**Exercise data**
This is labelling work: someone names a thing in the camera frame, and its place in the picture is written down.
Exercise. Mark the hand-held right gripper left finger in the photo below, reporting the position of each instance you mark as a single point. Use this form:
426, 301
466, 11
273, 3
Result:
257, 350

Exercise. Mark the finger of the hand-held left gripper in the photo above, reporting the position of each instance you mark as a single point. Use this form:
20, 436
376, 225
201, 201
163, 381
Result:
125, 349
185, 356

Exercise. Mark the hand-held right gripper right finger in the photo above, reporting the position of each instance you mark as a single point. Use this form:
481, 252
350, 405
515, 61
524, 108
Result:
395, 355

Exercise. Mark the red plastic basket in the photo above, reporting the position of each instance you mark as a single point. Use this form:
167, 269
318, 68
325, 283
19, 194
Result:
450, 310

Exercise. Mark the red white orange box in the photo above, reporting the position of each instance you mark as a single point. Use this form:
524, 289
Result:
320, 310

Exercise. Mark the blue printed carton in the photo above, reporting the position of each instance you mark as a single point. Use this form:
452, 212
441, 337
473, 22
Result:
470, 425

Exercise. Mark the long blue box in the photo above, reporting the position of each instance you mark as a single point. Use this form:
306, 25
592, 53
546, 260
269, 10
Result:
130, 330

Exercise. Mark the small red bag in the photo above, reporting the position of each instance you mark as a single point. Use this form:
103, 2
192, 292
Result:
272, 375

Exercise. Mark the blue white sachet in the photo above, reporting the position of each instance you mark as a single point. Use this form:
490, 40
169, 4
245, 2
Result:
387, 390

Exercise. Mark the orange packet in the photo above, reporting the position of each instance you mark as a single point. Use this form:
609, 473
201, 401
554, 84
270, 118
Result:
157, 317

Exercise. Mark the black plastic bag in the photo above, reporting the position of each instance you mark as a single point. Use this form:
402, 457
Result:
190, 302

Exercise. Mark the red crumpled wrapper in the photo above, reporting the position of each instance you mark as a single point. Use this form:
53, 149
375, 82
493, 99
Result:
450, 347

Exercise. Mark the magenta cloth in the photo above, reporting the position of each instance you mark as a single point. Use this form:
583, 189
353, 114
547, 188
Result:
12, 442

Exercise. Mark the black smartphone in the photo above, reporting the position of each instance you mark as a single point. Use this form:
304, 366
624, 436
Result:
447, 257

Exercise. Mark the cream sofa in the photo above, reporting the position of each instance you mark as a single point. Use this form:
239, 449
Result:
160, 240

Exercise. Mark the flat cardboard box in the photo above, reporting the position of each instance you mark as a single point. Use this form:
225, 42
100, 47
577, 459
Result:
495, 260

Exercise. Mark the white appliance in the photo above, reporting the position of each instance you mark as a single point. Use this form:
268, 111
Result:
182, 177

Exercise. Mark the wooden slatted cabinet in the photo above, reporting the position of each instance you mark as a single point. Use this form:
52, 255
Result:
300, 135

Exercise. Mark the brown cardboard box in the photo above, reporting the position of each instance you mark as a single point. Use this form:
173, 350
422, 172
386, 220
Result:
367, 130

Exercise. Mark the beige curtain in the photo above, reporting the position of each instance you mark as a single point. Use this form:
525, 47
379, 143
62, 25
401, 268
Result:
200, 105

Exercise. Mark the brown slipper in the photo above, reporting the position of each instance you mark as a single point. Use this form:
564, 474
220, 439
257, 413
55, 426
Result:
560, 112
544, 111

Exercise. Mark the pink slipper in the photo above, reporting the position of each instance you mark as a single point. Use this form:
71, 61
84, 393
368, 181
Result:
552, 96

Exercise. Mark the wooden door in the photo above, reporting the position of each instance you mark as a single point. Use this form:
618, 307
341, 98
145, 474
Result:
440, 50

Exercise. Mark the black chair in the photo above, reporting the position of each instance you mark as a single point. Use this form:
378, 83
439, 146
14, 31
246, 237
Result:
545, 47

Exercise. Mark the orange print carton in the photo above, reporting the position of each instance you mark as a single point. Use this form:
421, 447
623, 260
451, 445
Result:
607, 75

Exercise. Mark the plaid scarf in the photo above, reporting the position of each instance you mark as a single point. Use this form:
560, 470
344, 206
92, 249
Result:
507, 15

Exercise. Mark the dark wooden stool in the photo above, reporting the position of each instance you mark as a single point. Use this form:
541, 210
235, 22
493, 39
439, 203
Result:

**Work request**
Copy every line of the entries in which "hand" can be found.

**Answer below**
Exercise. Mark the hand-held right gripper left finger in the photo below, reporting the position of each instance you mark as a single point. Use this form:
Exercise. Mark the finger of the hand-held left gripper in the photo above, reporting the position of each instance you mark as a single point. Use this form:
Exercise. Mark the hand-held right gripper right finger in the photo above, reporting the position of each instance you mark as a single point. Use this form:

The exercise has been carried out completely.